#### Your task
When a line in the entries contains the word "document", copy that line in full.

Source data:
::::::::

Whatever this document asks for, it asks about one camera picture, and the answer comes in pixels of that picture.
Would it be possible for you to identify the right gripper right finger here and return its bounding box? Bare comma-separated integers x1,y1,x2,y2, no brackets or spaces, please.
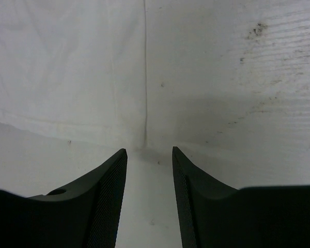
172,147,310,247

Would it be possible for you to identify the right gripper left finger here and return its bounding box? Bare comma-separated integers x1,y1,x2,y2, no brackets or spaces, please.
0,149,128,247

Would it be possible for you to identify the white tank top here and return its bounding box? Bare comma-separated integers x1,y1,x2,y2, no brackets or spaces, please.
0,1,147,149

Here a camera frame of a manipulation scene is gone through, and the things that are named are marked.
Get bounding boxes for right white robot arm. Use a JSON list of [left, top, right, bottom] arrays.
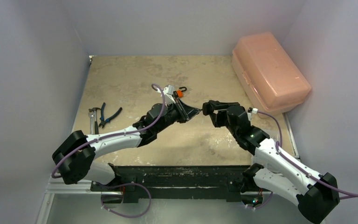
[[202, 100, 340, 224]]

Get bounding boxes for pink plastic storage box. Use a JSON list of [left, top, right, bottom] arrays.
[[232, 32, 311, 115]]

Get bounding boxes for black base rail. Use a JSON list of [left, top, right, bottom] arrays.
[[90, 164, 265, 203]]

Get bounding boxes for orange black padlock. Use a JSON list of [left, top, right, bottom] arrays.
[[172, 86, 187, 98]]

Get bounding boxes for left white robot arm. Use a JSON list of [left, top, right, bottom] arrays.
[[51, 99, 201, 191]]

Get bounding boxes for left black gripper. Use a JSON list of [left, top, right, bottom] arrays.
[[155, 98, 200, 134]]

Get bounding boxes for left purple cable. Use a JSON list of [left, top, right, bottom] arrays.
[[51, 83, 166, 179]]

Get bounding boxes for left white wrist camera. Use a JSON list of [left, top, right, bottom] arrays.
[[162, 84, 178, 105]]

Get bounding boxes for blue handled pliers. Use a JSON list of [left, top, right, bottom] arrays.
[[98, 102, 124, 129]]

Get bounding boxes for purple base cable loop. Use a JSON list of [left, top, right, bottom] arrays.
[[100, 181, 152, 219]]

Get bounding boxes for steel wrench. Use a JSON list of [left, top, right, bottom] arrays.
[[88, 111, 95, 135]]

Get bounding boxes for small hammer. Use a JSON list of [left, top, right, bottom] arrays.
[[89, 107, 101, 134]]

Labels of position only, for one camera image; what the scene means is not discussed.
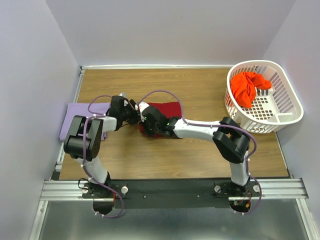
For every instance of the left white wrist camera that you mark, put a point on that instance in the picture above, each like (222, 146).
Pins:
(123, 95)

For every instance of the dark red t shirt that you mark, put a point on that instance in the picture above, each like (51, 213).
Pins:
(169, 109)

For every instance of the aluminium frame rail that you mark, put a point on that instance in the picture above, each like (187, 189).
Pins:
(280, 213)

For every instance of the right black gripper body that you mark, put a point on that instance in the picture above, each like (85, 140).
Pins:
(151, 130)

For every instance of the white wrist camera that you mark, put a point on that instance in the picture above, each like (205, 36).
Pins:
(123, 95)
(140, 107)

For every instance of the white plastic laundry basket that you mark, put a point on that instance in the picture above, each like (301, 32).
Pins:
(272, 109)

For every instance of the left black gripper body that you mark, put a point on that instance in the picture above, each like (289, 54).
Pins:
(129, 114)

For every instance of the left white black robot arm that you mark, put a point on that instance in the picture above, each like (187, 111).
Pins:
(83, 139)

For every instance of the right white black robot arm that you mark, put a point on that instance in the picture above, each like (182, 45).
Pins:
(230, 140)

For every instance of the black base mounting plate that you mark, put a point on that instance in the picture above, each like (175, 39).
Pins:
(171, 194)

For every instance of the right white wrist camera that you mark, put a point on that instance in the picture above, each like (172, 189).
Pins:
(140, 107)

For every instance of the orange t shirt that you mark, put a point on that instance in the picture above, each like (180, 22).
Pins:
(243, 87)

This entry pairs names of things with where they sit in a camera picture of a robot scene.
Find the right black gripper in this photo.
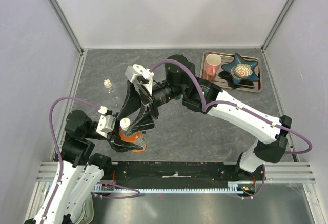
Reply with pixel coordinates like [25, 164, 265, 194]
[116, 79, 186, 137]

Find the white bottle cap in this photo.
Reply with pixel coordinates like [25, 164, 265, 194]
[119, 117, 131, 131]

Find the orange drink bottle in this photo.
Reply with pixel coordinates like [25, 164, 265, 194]
[119, 128, 147, 154]

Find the clear bottle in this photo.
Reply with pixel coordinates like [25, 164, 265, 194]
[108, 86, 120, 107]

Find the cream bottle cap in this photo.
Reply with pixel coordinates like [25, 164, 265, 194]
[103, 79, 112, 89]

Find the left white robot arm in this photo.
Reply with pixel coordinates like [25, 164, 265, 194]
[25, 107, 142, 223]

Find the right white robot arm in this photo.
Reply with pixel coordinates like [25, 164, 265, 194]
[117, 55, 292, 180]

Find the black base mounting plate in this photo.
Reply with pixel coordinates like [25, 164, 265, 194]
[103, 161, 264, 183]

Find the green ceramic plate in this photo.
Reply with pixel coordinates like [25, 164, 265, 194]
[76, 193, 94, 224]

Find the pink mug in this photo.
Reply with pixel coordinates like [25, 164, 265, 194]
[204, 53, 222, 76]

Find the metal tray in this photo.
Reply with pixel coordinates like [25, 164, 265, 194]
[200, 51, 263, 93]

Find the small patterned bowl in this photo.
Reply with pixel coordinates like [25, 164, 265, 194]
[232, 63, 253, 79]

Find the blue star-shaped dish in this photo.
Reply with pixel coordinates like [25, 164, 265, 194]
[221, 53, 259, 85]

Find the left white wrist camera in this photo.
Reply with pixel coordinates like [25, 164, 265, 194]
[96, 106, 116, 138]

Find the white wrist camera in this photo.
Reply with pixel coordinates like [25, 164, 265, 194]
[125, 64, 154, 95]
[96, 106, 116, 138]

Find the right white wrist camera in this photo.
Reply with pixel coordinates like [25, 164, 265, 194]
[125, 64, 154, 95]

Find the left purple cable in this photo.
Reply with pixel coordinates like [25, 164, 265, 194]
[38, 96, 141, 224]

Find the purple cable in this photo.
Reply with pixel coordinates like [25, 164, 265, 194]
[38, 96, 141, 224]
[150, 59, 313, 154]

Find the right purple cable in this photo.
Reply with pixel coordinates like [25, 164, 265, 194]
[150, 59, 313, 154]

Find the slotted cable duct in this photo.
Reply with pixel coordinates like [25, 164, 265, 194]
[92, 183, 256, 194]

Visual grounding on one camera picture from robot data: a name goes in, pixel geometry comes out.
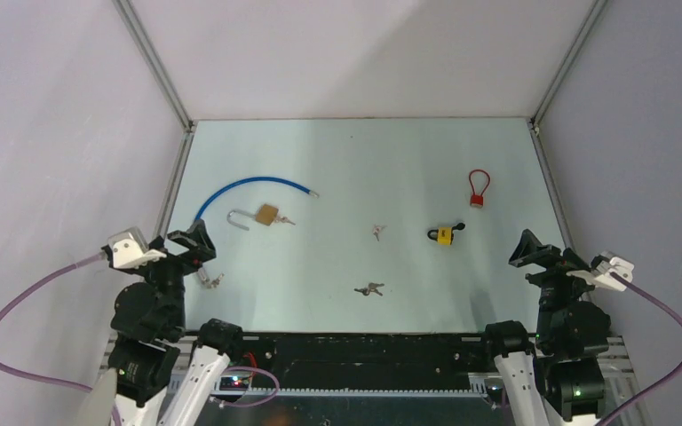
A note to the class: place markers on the right aluminium frame post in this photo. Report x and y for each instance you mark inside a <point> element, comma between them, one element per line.
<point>535,122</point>

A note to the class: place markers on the left aluminium frame post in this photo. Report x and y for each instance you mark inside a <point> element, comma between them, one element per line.
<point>136,28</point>

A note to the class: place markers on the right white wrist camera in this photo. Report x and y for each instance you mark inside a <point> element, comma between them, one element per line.
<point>608,271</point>

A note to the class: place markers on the white cable duct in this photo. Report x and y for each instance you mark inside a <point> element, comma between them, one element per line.
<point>477,389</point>

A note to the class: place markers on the cable lock keys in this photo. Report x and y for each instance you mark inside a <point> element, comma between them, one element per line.
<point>206,280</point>

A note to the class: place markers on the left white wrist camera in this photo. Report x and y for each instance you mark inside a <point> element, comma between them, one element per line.
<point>129,250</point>

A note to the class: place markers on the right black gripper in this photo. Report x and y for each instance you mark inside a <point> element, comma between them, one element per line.
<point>530,248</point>

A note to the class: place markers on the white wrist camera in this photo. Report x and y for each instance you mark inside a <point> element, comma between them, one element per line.
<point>129,250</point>
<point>608,271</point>

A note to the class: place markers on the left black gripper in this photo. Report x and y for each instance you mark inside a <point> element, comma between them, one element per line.
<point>197,239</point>

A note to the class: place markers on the brass padlock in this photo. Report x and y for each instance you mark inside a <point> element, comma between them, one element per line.
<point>265,215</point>

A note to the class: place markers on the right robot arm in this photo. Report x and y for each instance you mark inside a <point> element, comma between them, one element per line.
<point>552,377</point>

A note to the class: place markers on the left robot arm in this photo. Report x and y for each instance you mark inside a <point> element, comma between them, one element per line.
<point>149,320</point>

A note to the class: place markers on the silver key pair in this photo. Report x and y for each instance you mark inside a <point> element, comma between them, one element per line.
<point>371,289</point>
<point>377,229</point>

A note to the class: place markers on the aluminium frame post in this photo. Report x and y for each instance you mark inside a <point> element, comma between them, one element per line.
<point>535,122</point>
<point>136,28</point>

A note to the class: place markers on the red cable padlock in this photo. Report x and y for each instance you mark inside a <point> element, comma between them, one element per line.
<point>479,181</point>

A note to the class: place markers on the silver key pair front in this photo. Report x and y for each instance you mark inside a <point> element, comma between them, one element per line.
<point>371,289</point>

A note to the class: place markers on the yellow black padlock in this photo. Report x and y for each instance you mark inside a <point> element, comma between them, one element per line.
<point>445,235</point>

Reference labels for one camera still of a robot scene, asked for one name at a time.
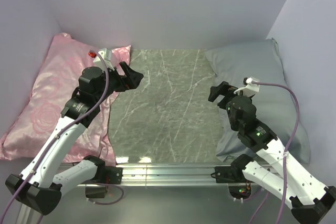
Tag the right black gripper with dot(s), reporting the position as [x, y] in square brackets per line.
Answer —
[222, 88]

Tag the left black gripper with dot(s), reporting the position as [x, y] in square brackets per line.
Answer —
[135, 77]

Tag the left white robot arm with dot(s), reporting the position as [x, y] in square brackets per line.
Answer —
[38, 186]

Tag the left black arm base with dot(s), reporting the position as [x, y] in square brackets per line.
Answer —
[110, 176]

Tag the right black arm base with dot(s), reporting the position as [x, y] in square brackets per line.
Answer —
[238, 186]

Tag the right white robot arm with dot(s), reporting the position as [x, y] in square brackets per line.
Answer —
[308, 199]

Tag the pink satin rose pillow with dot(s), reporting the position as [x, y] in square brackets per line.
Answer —
[53, 87]

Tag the grey marble mat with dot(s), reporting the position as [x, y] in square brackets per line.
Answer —
[168, 118]

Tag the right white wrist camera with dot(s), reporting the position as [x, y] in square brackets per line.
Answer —
[250, 88]

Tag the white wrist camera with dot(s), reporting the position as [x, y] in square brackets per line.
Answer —
[103, 57]
[250, 88]

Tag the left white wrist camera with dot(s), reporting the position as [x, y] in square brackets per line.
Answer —
[103, 57]

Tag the aluminium mounting rail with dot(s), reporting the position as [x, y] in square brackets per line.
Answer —
[158, 193]

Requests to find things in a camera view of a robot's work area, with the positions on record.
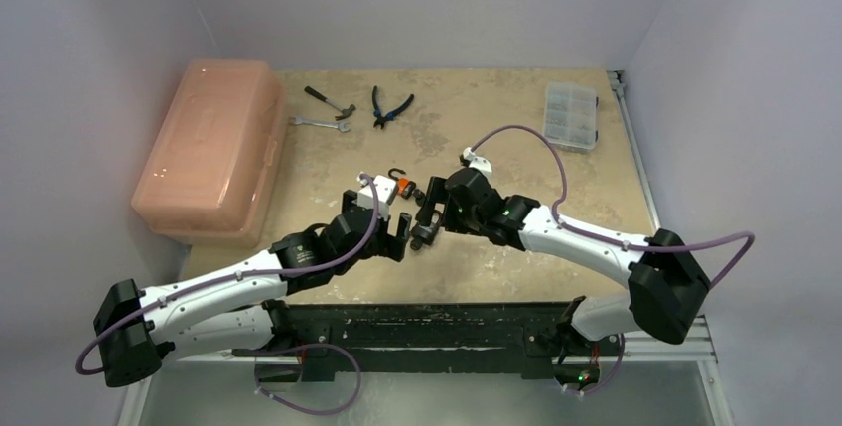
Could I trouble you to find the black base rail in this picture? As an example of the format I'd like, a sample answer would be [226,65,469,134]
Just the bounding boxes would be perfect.
[232,301,593,381]

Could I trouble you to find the small black-handled hammer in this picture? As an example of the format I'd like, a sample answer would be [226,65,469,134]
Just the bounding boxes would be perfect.
[304,85,356,121]

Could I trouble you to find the orange black Opel padlock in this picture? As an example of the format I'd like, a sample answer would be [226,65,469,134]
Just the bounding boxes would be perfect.
[387,168,417,200]

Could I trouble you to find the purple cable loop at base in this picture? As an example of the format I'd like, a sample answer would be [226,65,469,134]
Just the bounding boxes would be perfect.
[253,342,363,416]

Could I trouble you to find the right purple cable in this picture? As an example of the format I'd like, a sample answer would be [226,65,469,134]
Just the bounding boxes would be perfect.
[470,124,756,293]

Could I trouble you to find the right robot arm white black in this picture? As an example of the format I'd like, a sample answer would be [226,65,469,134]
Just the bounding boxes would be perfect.
[415,168,711,354]

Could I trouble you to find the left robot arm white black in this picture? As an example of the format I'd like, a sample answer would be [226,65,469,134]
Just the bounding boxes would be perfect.
[76,191,412,388]

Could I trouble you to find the silver open-end wrench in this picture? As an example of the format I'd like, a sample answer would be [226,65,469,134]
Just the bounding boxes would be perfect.
[289,116,351,133]

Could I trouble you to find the blue-black handled pliers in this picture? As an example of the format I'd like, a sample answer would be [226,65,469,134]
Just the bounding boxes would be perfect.
[371,85,416,130]

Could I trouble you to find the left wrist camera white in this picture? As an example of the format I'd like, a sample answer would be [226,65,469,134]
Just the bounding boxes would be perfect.
[355,173,397,219]

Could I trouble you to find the clear plastic screw organizer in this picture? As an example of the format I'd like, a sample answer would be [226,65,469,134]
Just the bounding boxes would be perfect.
[543,81,599,153]

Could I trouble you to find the pink plastic toolbox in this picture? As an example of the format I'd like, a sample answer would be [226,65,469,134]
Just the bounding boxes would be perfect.
[131,58,288,247]

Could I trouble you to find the black-head key pair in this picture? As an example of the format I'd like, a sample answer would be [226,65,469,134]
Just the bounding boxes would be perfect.
[412,189,426,207]

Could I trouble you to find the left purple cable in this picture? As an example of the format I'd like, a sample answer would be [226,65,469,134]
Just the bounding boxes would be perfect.
[75,174,383,376]

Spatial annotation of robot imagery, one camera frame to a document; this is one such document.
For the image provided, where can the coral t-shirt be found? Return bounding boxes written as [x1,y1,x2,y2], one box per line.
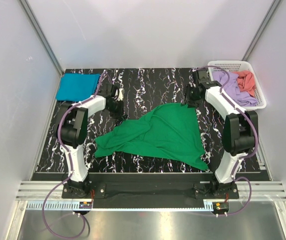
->
[235,70,256,97]

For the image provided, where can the folded blue t-shirt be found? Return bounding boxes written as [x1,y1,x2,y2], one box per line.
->
[56,73,100,102]

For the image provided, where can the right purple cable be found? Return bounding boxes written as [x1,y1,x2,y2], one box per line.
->
[195,65,259,217]

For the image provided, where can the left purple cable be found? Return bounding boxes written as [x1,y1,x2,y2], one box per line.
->
[41,70,113,238]

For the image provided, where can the left corner frame post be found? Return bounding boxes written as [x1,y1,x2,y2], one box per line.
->
[18,0,65,76]

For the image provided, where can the right corner frame post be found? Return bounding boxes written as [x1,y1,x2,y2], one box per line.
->
[242,0,282,62]

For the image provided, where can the corner frame post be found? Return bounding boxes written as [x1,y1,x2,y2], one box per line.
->
[242,0,282,62]
[18,0,65,76]

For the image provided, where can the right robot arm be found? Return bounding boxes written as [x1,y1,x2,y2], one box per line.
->
[183,65,258,198]

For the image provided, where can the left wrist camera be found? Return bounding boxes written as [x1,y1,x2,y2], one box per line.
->
[101,83,124,101]

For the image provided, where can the aluminium frame rail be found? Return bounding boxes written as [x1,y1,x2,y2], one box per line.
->
[7,177,286,240]

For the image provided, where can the white plastic basket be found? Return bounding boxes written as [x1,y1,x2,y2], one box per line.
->
[208,60,266,111]

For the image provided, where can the purple cable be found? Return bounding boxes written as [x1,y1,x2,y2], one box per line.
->
[41,70,113,238]
[195,65,259,217]

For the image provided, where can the purple t-shirt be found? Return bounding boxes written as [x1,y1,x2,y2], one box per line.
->
[212,71,257,107]

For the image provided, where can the green t-shirt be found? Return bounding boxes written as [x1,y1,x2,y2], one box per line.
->
[94,103,208,171]

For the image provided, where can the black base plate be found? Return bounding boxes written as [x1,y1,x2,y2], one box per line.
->
[62,173,239,210]

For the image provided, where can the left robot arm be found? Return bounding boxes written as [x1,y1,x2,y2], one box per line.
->
[56,83,125,198]

::::::::

#### Answer box
Whatever this document asks for, it asks about one camera picture, and the answer comes in pixels of that picture.
Spatial annotation of robot imagery, one camera frame to a document; this is one such document.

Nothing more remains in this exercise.